ConKeD: Multiview contrastive descriptor learning for keypoint-based retinal image registration
David Rivas-Villar, Álvaro S. Hervella, José Rouco, Jorge Novo
TL;DR
ConKeD introduces a first multi-positive multi-negative contrastive learning framework for keypoint-based retinal image registration. It detects domain-specific keypoints (blood vessel crossovers and bifurcations) via heatmaps and trains dense pixelwise descriptors with multiview batches using losses such as SupCon and MP-InfoNCE, enabling data-efficient learning from limited annotations.
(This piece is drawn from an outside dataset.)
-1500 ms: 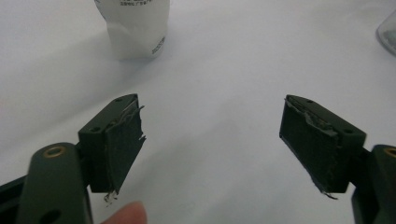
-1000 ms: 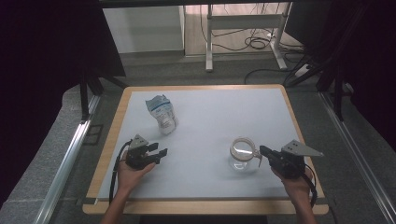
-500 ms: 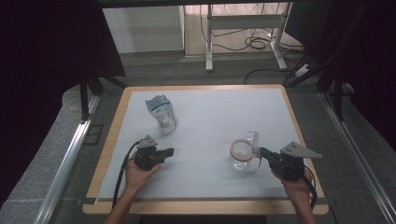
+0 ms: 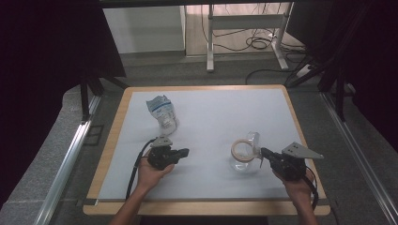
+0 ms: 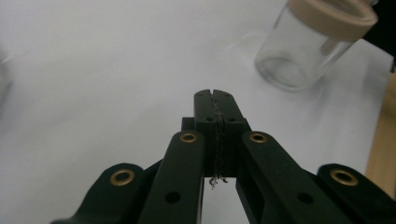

The method achieves competitive registration performance on the FIRE benchmark while reducing pre-processing, training data, and the number of detected keypoints, and it operates in a single pass. These results demonstrate a practical, efficient approach for deep learning–based retinal image registration and highlight directions for expanding keypoint coverage and refining loss formulations.
Abstract
Retinal image registration is of utmost importance due to its wide applications in medical practice. In this context, we propose ConKeD, a novel deep learning approach to learn descriptors for retinal image registration. In contrast to current registration methods, our approach employs a novel multi-positive multi-negative contrastive learning strategy that enables the utilization of additional information from the available training samples. This makes it possible to learn high quality descriptors from limited training data. To train and evaluate ConKeD, we combine these descriptors with domain-specific keypoints, particularly blood vessel bifurcations and crossovers, that are detected using a deep neural network. Our experimental results demonstrate the benefits of the novel multi-positive multi-negative strategy, as it outperforms the widely used triplet loss technique (single-positive and single-negative) as well as the single-positive multi-negative alternative. Additionally, the combination of ConKeD with the domain-specific keypoints produces comparable results to the state-of-the-art methods for retinal image registration, while offering important advantages such as avoiding pre-processing, utilizing fewer training samples, and requiring fewer detected keypoints, among others. Therefore, ConKeD shows a promising potential towards facilitating the development and application of deep learning-based methods for retinal image registration.